Meyer Demolished for New CoorsTek Building

While the demolition of a historic building on campus began on Monday, February 29th, a new building designed to foster research and collaboration will soon take its place. Paul Meyer Hall, the former home of the physics department, will be torn down and the CoorsTek Center for Applied Sciences and Engineering will be built in its place.

Since 1963, Meyer has housed the Mines’ physics department. However, the building has simply gotten too small for the expanding department.

“We’ve outgrown it,” stated Dr. Jeff Squier, Physics Department Chair. “We needed better space on all fronts.” The physics department has seen a huge amount of growth in recent years, and Meyer Hall can no longer supply the department the space and resources it needs.

As it was also the oldest non-renovated building on campus, several building code violations also contributed to the need to tear the building down.

“There were some safety issues, so it was a combination of an aging facility and inadequate infrastructure,” explained Mike Bowker, CoorsTek Center’s project manager.

To prepare for the construction of the CoorsTek Center, Central Planning and Construction (CPC) built a brand-new facility behind the geology museum to house the equipment in Meyer.
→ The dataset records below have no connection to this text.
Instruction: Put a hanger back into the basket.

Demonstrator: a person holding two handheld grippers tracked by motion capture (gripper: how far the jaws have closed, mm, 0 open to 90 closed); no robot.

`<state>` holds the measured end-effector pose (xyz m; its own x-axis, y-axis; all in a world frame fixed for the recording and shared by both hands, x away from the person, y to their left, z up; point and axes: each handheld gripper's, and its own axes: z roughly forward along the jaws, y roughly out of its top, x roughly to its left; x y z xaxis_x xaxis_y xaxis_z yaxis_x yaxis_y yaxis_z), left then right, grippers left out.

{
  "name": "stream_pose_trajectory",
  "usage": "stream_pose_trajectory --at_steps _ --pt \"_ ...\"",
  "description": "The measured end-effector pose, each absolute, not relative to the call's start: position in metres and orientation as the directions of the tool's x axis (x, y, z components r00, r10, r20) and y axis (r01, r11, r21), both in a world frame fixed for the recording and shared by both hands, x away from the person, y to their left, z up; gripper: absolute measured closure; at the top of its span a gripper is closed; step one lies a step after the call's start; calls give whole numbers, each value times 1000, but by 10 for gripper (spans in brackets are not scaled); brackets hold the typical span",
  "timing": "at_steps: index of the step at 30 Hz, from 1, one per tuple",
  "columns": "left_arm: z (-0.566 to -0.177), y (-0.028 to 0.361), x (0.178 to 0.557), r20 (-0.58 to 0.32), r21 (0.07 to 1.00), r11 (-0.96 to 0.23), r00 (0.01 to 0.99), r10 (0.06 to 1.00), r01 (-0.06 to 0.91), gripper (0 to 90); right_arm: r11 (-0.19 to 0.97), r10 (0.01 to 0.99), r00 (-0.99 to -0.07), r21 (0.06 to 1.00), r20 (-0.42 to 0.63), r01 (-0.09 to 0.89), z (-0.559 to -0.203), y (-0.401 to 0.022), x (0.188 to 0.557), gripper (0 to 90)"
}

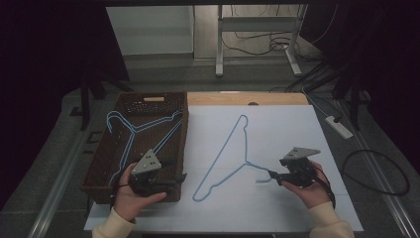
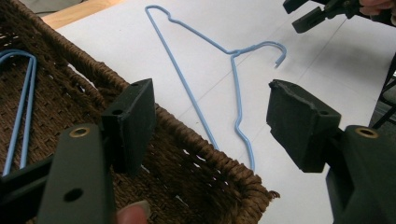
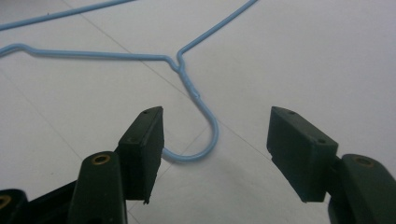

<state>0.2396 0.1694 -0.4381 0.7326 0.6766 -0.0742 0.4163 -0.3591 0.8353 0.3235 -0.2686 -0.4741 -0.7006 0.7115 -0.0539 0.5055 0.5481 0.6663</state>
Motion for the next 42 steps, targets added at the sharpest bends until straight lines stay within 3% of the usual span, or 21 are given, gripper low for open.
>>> stream_pose_trajectory --at_steps 10,21,23,32,34,42 --pt "-440 167 241 -74 833 -364 736 672 417 328 711 614 -786 477 -66 516 -479 -243 360 416" --pt "-440 165 242 -71 831 -371 742 666 413 328 806 543 -836 331 -84 490 -489 -224 387 481" --pt "-440 164 242 -67 833 -372 743 666 409 328 836 512 -854 281 -93 471 -494 -220 390 528" --pt "-441 162 242 -64 833 -377 746 663 406 328 869 457 -889 226 -23 441 -492 -214 397 742" --pt "-442 161 242 -63 831 -380 747 662 406 328 878 440 -898 219 -23 425 -492 -212 396 833" --pt "-442 156 240 -57 829 -391 756 652 400 329 912 383 -920 188 -79 364 -490 -206 383 878"
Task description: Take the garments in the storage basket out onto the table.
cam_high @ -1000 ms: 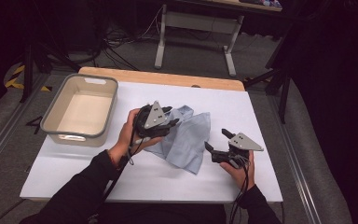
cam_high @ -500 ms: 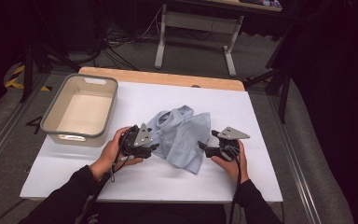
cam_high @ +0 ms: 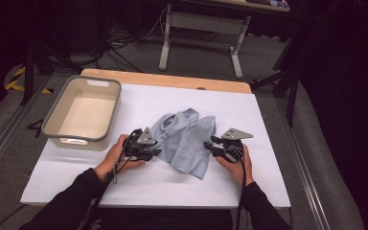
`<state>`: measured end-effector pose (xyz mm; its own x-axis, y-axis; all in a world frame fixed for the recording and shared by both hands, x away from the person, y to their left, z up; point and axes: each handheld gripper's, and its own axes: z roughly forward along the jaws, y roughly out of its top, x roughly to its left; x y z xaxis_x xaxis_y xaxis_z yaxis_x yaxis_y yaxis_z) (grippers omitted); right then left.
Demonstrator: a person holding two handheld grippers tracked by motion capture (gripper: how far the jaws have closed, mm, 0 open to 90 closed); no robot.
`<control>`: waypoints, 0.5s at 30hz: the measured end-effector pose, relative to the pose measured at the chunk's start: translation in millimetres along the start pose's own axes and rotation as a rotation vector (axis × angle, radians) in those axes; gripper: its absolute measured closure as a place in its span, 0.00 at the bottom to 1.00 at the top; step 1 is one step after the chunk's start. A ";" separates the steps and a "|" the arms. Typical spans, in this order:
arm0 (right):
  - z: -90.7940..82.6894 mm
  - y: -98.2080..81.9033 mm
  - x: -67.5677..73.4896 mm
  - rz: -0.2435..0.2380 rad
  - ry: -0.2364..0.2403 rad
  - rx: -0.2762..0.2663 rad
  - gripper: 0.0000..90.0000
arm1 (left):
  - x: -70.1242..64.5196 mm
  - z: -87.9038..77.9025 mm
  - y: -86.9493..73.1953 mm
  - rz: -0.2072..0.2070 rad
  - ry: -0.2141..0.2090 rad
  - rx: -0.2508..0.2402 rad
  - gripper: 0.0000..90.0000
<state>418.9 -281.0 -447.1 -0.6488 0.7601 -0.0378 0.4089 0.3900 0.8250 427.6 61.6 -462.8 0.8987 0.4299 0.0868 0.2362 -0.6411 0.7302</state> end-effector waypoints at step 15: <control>-14.0 1.6 -0.5 -0.039 -0.040 -0.054 0.92 | -3.9 -10.6 5.9 0.056 0.055 -0.026 0.96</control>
<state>410.9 -288.0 -437.9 -0.6367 0.7656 -0.0919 0.3482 0.3918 0.8516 421.6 62.9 -451.7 0.8884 0.4285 0.1645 0.1760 -0.6490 0.7402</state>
The new laboratory space includes areas for research in theory, optics, and nuclear physics as well as areas for graduate study. The construction and move-in process took about eight months.

“They [the CPC] pulled off a small miracle,” Dr. Squier expressed. The space will continue to be used after CoorsTek Center is built.

The new building was sponsored by a 27 million donation made by the Coors family, the largest single donation of its kind for the school. Funding by the state of Colorado also made CoorsTek Center possible. The resulting CoorsTek Center will be a 95,000 square-foot collaborative space between multiple departments, as well as the new home for the physics department.

The main architect of the project, Peter Bohlin, previously designed Marquez Hall. For the CoorsTek Center, he focused on collaboration and interaction in its design.

“From the very first meetings, he [Bohlin] said ‘I want to create a building, an environment, where great science and great interactions come together between the people,’” Dr. Squier asserted.

The new building design definitely focuses on interaction; the first floor of the CoorsTek Center will feature studio-style classroom setups, as well as a large study area, designed with student input, that opens directly to Kafadar.

“Informal spaces are really in high demand,” explained Bowker. “This floor has a lot of that.” Informal spaces for students are incorporated onto all floors of the building.

The remaining floors consist of collaborative laboratory space shared between the Physics department and the College of Applied Sciences and Engineering (CASE).

“This building is full of program,” Dr. Squier says. “We really have used every square inch of it.” Physics and materials science will share space, but biological nuclear engineering fields are also expected to use the center.

CoorsTek is expected to be finished and ready for department move in on Oct. 20, 2017.